■ Required action: What you return should be each line of the data containing the string "fingertips".

──────── Dataset records ────────

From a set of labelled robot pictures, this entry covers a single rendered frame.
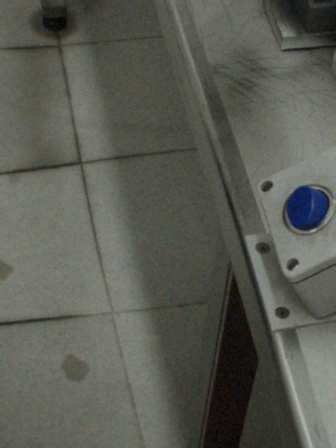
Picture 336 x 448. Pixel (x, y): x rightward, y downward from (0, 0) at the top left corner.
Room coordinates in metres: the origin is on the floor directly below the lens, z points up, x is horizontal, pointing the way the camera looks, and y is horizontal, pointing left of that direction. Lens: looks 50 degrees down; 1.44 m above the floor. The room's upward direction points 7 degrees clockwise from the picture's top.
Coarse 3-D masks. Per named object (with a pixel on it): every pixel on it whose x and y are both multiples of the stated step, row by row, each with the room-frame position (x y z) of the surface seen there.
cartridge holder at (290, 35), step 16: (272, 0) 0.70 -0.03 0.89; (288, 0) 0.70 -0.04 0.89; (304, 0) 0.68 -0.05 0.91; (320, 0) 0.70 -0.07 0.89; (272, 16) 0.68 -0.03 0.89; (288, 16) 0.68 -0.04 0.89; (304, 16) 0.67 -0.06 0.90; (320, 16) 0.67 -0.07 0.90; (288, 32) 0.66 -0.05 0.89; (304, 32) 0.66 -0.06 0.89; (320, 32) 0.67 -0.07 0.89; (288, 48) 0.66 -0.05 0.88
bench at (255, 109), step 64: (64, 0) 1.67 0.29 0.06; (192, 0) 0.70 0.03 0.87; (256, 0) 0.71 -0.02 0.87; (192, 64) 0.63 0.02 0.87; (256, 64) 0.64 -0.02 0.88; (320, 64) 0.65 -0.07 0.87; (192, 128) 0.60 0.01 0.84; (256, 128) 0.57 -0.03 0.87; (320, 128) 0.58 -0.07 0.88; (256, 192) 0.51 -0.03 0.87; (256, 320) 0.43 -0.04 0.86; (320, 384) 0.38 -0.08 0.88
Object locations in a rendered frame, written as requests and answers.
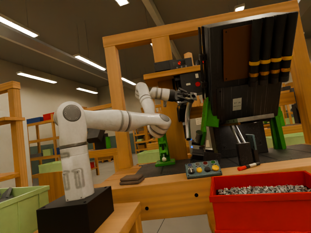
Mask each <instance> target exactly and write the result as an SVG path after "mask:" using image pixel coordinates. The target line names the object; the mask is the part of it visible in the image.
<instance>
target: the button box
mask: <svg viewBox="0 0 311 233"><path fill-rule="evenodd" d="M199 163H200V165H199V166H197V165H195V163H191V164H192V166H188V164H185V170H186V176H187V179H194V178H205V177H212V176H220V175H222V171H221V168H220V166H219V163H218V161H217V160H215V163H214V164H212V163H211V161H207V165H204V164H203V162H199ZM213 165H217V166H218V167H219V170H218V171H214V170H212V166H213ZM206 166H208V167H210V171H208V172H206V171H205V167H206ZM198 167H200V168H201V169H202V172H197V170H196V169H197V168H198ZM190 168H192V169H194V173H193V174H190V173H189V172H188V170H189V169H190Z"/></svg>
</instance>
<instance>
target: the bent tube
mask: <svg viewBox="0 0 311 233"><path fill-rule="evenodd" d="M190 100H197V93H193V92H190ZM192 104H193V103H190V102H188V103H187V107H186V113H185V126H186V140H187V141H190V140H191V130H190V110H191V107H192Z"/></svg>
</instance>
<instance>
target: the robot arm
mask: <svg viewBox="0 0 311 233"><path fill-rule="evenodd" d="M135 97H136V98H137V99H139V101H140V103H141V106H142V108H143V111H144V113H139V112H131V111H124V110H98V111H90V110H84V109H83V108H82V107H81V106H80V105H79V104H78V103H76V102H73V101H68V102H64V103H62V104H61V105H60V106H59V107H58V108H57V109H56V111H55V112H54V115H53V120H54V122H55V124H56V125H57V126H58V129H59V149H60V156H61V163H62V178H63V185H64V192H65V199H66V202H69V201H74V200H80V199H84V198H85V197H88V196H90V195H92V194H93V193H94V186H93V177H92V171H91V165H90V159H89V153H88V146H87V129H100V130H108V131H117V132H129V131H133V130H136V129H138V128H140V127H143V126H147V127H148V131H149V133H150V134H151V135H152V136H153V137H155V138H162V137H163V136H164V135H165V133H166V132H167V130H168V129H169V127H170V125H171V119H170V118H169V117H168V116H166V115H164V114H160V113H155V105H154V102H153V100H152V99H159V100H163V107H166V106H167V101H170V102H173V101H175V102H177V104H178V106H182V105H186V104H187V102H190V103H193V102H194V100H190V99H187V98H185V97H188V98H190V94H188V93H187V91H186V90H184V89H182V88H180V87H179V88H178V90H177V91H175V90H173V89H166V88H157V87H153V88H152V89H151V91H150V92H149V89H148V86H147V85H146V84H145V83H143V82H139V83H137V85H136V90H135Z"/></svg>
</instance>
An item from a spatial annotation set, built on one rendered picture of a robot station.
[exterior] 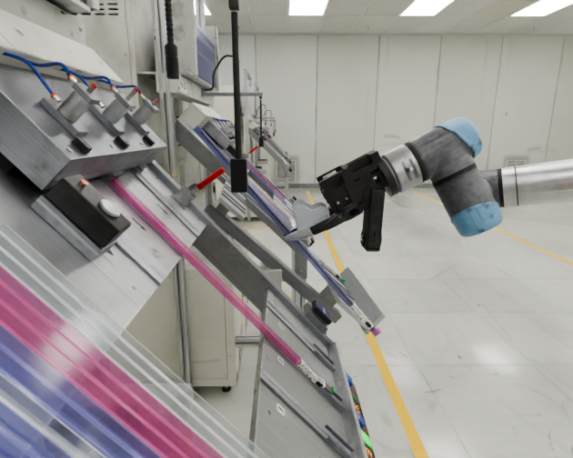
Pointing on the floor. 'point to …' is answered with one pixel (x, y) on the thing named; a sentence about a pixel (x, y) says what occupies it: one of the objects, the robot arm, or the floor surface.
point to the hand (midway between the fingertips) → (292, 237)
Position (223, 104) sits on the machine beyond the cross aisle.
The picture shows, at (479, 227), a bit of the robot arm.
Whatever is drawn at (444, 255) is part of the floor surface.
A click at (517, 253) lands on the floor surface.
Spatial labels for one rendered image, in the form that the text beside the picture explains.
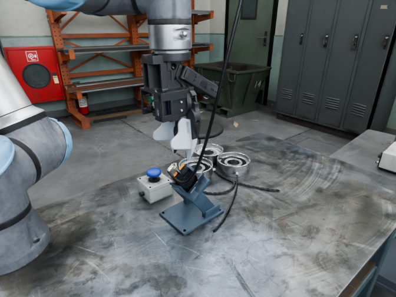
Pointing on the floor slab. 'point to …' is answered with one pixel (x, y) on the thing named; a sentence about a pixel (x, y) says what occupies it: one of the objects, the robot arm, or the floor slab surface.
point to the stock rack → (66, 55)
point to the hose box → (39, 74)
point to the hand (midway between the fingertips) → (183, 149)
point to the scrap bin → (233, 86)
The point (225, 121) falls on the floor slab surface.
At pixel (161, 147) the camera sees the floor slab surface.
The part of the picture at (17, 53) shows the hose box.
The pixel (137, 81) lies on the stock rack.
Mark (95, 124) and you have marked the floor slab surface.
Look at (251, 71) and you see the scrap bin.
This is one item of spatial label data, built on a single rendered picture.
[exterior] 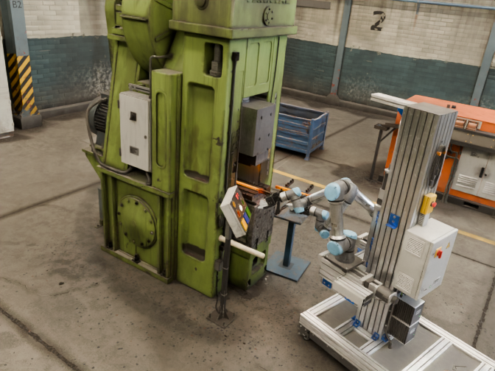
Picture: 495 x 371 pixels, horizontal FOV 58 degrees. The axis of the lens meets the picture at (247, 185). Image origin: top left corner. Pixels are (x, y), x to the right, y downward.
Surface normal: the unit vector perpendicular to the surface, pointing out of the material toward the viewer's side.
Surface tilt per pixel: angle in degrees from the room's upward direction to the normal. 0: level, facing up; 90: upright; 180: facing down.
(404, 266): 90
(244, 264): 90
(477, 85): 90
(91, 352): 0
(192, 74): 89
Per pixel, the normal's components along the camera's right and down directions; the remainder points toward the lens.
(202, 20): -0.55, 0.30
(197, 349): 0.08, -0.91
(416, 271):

────────

■ Exercise output:
point to the hand (midway between the fingertips) → (292, 237)
point to the hand (midway between the fingertips) → (183, 149)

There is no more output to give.